Another of the research group’s concerns is how the information will be conveyed to consumers. “It’s pointless to include technical specifications in the label if they make no sense to the consumer,” Costa said. “We’re considering a more intuitive approach that could actually be useful to the consumer, something like the energy efficiency seal [for appliances] granted by PROCEL [the Brazilian Electricity Conservation Program] or the intensity scale on coffee labels.”

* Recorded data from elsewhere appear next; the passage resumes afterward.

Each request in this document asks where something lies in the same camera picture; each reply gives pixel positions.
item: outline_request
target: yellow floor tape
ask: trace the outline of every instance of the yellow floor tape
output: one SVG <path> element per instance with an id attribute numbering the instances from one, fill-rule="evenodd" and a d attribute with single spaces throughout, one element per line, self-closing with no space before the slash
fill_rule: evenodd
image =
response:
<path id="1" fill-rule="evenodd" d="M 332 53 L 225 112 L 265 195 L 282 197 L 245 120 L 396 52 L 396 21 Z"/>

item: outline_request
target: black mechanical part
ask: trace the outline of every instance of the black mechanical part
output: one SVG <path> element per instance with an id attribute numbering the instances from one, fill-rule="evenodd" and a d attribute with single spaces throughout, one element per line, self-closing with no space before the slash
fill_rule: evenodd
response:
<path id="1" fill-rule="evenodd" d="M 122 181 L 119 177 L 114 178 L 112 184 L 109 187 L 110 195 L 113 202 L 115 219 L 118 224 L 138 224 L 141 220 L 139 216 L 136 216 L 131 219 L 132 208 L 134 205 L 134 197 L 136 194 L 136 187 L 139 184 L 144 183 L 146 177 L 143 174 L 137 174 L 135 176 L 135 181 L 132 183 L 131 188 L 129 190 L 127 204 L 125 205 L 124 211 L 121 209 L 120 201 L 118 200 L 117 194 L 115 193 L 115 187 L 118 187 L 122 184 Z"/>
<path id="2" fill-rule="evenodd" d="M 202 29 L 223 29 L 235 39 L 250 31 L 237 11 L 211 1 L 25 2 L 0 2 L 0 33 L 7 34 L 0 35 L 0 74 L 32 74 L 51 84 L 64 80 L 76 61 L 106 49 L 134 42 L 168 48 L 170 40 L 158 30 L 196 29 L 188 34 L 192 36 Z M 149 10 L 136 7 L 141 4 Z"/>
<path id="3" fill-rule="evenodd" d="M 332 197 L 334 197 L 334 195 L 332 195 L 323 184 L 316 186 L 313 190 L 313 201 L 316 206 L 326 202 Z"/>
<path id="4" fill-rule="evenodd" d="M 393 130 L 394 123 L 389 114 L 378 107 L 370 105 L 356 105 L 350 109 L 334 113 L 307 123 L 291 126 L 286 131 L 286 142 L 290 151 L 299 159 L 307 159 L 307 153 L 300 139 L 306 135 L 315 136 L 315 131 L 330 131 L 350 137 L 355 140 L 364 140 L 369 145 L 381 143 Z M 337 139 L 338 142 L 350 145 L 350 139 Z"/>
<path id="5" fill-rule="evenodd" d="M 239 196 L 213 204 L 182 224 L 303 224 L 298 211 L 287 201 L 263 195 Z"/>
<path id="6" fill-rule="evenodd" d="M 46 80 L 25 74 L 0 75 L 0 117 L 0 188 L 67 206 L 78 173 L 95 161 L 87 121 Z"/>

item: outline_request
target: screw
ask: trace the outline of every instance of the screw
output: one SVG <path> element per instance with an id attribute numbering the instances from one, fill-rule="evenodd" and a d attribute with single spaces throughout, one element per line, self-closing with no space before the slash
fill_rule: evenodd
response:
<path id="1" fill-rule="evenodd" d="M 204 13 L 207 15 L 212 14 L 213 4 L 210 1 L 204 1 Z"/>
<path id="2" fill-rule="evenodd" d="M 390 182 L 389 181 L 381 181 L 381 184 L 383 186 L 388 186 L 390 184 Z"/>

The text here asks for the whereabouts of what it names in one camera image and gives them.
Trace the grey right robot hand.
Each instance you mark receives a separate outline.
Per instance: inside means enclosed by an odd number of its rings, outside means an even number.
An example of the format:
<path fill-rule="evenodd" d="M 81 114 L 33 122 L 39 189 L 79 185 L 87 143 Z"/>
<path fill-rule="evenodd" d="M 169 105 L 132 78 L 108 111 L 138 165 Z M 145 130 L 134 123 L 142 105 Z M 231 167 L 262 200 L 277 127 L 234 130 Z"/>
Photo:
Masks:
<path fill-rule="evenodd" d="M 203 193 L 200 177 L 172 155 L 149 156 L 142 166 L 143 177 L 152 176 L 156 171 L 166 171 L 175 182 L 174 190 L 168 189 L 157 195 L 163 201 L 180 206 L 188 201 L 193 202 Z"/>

The idea of developing a portable NMR machine to test beef tenderness automatically is in line with the firm’s focus on innovative uses of the technology in agribusiness rather than medicine. Its service offering includes low-field NMR for chemical and physical analysis of fruit, grains, olive oil, and milk. SpecFIT, its low-field NMR device, does not produce images but evaluates sugar content in fruit, for example, by measuring the “disappearance rate” of the radio frequency pulse applied to the sample and comparing it digitally with information from a database that translates this metric into chemical composition. SpecFIT is already used to test meat (read more at: agencia.fapesp.br/25725).

“The difference is that now we’ll have a genuinely portable machine,” Costa said. “We aim to add value to meat so that it isn’t sold as a commodity, to verify quality, and to inform consumers by means of an efficient test performed by a properly calibrated device. The main innovation of our project is the non-destructiveness of the tenderness test.”